■ **Work required**:
Scan the entries below and give the number of lines containing "image", with no accompanying words.

Dataset entries:
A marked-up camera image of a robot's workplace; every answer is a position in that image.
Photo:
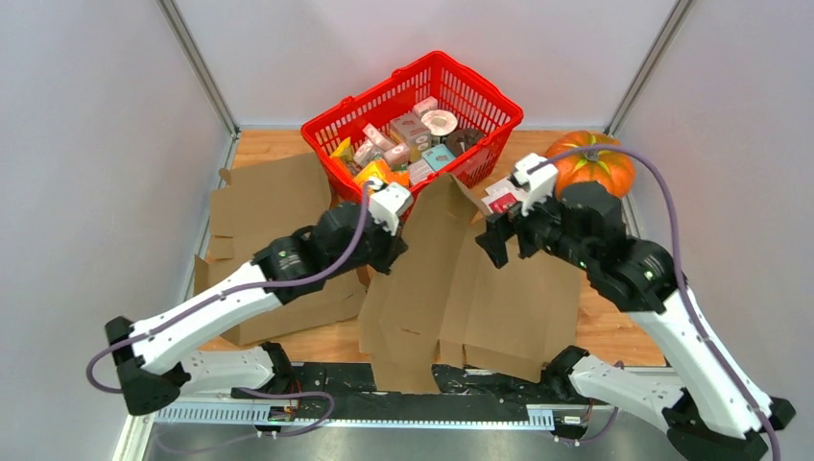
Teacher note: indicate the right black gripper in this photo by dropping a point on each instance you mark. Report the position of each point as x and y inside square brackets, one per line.
[500, 227]

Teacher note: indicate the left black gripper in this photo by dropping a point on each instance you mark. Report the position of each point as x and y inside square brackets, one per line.
[395, 246]

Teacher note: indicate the brown cardboard box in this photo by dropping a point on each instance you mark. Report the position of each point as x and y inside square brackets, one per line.
[444, 301]

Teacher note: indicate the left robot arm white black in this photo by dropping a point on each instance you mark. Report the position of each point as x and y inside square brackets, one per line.
[158, 360]

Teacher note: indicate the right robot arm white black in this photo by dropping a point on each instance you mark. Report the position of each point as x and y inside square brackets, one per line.
[714, 412]

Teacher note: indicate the orange snack box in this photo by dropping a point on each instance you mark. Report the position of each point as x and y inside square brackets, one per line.
[380, 169]

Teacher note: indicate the teal small box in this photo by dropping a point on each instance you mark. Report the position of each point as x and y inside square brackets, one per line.
[438, 157]

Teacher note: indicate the red white paper packet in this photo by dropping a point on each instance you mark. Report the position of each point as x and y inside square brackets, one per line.
[502, 195]

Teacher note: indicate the dark brown round item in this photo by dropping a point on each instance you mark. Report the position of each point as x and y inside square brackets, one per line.
[462, 140]

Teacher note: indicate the yellow snack packet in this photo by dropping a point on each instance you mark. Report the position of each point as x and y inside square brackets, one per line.
[343, 152]

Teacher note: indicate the pink white round roll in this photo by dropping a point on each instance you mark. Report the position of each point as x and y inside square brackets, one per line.
[440, 122]

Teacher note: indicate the flat brown cardboard sheet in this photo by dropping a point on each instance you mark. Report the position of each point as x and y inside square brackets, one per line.
[259, 218]

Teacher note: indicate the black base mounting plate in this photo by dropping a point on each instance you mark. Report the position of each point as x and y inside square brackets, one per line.
[462, 392]

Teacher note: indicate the red plastic shopping basket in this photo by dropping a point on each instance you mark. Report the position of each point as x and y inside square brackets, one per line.
[391, 109]

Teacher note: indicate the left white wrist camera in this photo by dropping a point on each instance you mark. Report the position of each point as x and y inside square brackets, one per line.
[387, 203]

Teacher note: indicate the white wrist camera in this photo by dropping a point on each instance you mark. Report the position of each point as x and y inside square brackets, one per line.
[537, 176]
[387, 203]

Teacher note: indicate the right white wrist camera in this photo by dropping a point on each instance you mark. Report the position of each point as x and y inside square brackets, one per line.
[537, 176]

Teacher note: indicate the white slotted cable duct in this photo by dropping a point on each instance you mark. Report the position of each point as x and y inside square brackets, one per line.
[255, 413]

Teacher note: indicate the right aluminium frame post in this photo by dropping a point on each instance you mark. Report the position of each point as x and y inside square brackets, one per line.
[666, 34]

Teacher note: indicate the aluminium frame post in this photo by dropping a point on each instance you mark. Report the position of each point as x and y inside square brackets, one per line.
[666, 34]
[191, 50]

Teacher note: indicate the left aluminium frame post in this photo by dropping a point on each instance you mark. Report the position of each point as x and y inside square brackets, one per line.
[191, 50]

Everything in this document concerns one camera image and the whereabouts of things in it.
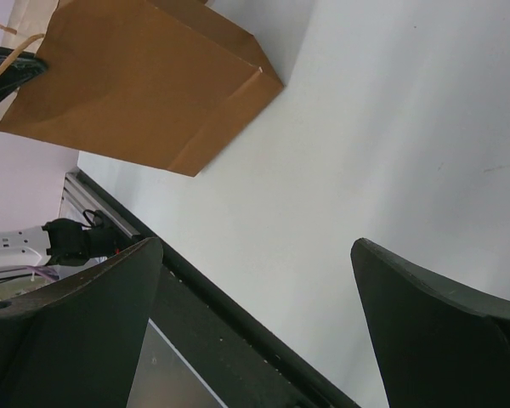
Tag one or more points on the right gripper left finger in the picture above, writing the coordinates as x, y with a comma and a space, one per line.
76, 342

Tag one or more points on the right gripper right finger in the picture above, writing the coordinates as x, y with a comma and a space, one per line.
438, 343

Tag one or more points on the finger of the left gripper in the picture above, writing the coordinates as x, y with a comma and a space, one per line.
25, 67

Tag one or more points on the brown paper takeout bag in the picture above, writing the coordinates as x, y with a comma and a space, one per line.
164, 84

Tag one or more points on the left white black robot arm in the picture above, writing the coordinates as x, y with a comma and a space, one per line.
62, 241

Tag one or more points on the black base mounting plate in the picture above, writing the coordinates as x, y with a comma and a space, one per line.
202, 349

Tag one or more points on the aluminium frame rail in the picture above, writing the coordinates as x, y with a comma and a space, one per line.
78, 196

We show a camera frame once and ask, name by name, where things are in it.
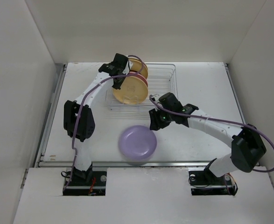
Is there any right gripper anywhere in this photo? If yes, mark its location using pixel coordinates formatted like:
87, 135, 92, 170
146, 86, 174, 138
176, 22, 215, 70
149, 105, 174, 131

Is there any yellow plate back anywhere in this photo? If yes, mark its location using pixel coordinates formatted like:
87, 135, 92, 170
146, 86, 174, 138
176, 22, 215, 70
129, 58, 148, 79

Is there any yellow plate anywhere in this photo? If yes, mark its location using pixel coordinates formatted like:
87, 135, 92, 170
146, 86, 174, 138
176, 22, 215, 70
112, 76, 148, 105
129, 58, 148, 79

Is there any pink plate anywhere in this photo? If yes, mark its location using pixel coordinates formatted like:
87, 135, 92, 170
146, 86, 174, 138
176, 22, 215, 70
129, 72, 148, 86

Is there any yellow plate front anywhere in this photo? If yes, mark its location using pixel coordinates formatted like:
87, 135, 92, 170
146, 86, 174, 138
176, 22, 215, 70
112, 76, 148, 105

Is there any purple plate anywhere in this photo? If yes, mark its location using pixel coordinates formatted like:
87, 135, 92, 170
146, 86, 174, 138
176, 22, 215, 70
118, 125, 157, 161

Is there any white wire dish rack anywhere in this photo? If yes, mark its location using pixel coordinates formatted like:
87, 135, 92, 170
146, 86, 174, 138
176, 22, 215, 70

■ **Output for this task**:
2